In this regard, I like to take you to the entrance antiphon of today’s mass which reads in Latin, “ Rorate caeli de super – Et nubes pluant justum.” – “Drop down dew, ye heavens, from above, and let the clouds rain down the Just One.” This is how the Medieval Church awaited and celebrated the arrival of the Messiah, the just one. This used to be the Advent hymn sung by Medieval Christians during their Advent masses. This was sung by them early in the morning in candle-light since it was still dark as they gathered in their churches. This was a penitential hymn which emphasized in the fact that people have sinned, and therefore, invoking God’s forgiveness. This hymn gives expression to the throbbing of the heart of the Medieval Christians, poor, lowly and simple as they were. They forgave each other and shared the little they had with the needy. They did a good confession in Advent. Thus, they worthily prepared themselves for the coming feast of the Nativity.

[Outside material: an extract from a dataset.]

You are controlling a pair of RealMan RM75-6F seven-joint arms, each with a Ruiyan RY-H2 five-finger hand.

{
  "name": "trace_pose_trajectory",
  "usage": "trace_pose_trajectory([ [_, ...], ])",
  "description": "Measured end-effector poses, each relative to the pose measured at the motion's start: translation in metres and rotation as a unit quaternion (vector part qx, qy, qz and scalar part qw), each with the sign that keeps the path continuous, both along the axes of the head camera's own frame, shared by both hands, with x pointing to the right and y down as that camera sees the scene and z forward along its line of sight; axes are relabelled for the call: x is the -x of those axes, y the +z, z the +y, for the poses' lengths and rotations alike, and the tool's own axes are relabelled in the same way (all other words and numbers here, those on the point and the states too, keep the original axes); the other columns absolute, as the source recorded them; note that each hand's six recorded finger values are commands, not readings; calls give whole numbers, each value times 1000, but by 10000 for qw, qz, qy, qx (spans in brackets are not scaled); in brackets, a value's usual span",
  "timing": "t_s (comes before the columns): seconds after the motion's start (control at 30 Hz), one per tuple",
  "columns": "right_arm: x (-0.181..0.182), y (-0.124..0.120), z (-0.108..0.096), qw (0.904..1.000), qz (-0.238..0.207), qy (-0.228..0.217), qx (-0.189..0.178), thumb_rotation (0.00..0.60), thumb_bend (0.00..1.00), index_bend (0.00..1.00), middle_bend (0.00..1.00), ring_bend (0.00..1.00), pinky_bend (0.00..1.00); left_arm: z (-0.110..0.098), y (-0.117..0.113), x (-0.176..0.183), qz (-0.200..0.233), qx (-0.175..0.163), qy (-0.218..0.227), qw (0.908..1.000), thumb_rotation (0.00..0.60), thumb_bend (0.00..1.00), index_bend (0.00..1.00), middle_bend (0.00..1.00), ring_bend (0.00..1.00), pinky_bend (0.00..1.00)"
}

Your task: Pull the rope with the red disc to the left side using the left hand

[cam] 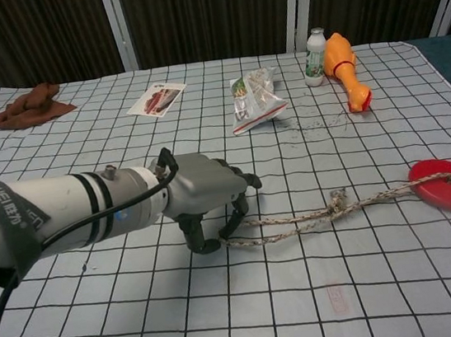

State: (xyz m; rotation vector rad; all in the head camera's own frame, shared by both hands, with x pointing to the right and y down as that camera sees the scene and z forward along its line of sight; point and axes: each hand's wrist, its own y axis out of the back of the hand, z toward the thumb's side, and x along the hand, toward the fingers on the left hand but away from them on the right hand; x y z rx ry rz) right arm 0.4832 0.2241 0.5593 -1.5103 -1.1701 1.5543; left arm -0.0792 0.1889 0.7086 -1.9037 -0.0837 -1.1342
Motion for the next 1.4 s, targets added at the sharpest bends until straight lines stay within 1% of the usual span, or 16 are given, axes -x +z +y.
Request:
trace_pose_trajectory([
  [0.13, 1, 1, 0, 10000, 0, -11, 9, 600, 246, 0, 0, 0, 0, 1, 3, 2, -40, -2, 14, 10000, 600, 425, 558, 0, 0, 0],
  [0.2, 1, 0, 0, 10000, 0, -12, 8, 600, 245, 0, 0, 0, 0, 2, 3, 3, -45, -1, 16, 10000, 600, 454, 586, 0, 0, 0],
  [0.3, 0, 0, 0, 10000, 11, -3, 8, 600, 246, 0, 0, 0, 0, 2, 3, 4, -38, -13, 1, 10000, 600, 571, 686, 0, 0, 0],
  [0.33, 0, 0, 0, 10000, 17, 3, 6, 600, 246, 0, 0, 0, 0, 1, 3, 4, -25, -25, -26, 10000, 600, 624, 731, 0, 0, 0],
  [0.43, 1, -1, -1, 10000, 9, -8, -7, 600, 245, 0, 0, 0, 0, -6, -1, 6, 68, -128, -202, 9997, 600, 709, 822, 0, 0, 1],
  [0.57, 3, -1, -1, 10000, 6, -37, 4, 600, 246, 0, 0, 0, 0, -17, -9, 15, 151, -285, -411, 9986, 600, 724, 851, 0, 0, 4],
  [0.73, 9, -3, -4, 9999, -21, -112, -38, 600, 245, 0, 0, 0, 0, -31, -20, 35, 83, -452, -599, 9971, 600, 751, 861, 0, 0, 24],
  [0.83, 14, -5, -5, 9998, -35, -175, -74, 600, 245, 0, 0, 0, 0, -46, -28, 60, -66, -694, -831, 9941, 600, 755, 865, 0, 0, 42],
  [0.9, 15, -6, -5, 9998, -29, -197, -79, 600, 246, 0, 0, 0, 0, -58, -34, 86, -220, -920, -1079, 9897, 600, 757, 867, 2, 0, 54],
  [0.93, 15, -6, -5, 9998, -29, -199, -80, 600, 246, 0, 0, 0, 0, -63, -37, 98, -294, -1028, -1204, 9870, 600, 759, 868, 7, 0, 58],
  [1.03, 16, -5, -4, 9998, -49, -194, -81, 600, 246, 0, 0, 0, 0, -79, -47, 149, -594, -1435, -1703, 9731, 600, 768, 869, 17, 0, 64],
  [1.13, 18, -2, -3, 9997, -73, -211, -58, 600, 246, 0, 0, 0, 0, -90, -60, 212, -982, -1852, -2280, 9508, 600, 780, 870, 16, 0, 71],
  [1.17, 18, -1, -3, 9997, -79, -216, -50, 600, 246, 0, 0, 0, 0, -92, -65, 238, -1153, -1979, -2486, 9411, 600, 783, 870, 16, 0, 71],
  [1.23, 19, 1, -2, 9997, -93, -227, -28, 600, 245, 0, 0, 0, 0, -91, -73, 277, -1411, -2109, -2762, 9270, 600, 785, 870, 17, 0, 70],
  [1.27, 19, 2, -1, 9997, -94, -232, -21, 600, 245, 0, 0, 0, 0, -90, -80, 302, -1563, -2180, -2930, 9177, 600, 785, 870, 18, 0, 69],
  [1.4, 21, 3, -2, 9996, -97, -252, -26, 600, 245, 0, 0, 0, 0, -81, -100, 366, -1871, -2377, -3440, 8889, 600, 789, 870, 28, 0, 64],
])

We are preparing to host the Just One. In terms of the forthcoming Christmas, our Advent preparation must be one of becoming morally integral. Our complex web of relationships in their four-fold functions need a transformation. Where our relationships, duties and obligations have been overlooked or forgotten, we need to repair them. Otherwise, it becomes a Christmas without God, without our needy neighbour etc. in an unjust world. Such a Christmas is no true Christmas. Such Christmas has been bereft of his essence. It is instead a mere noisy celebration of eating, drinking and fashion displaying on account of Jesus, the Just One sent by God’s establish his justice on earth.
Happy Christmas! Joyeux Noel! Buon Natale! Froliche Weihnachten! Fijne Kerst! Feliz Navidad! Feliz Natal! Wesołych Świąt! Sretan Božić! Shubha Naththalak! Mahilchiyana Kristhumas!Krisamas Kee Shubhakaamana!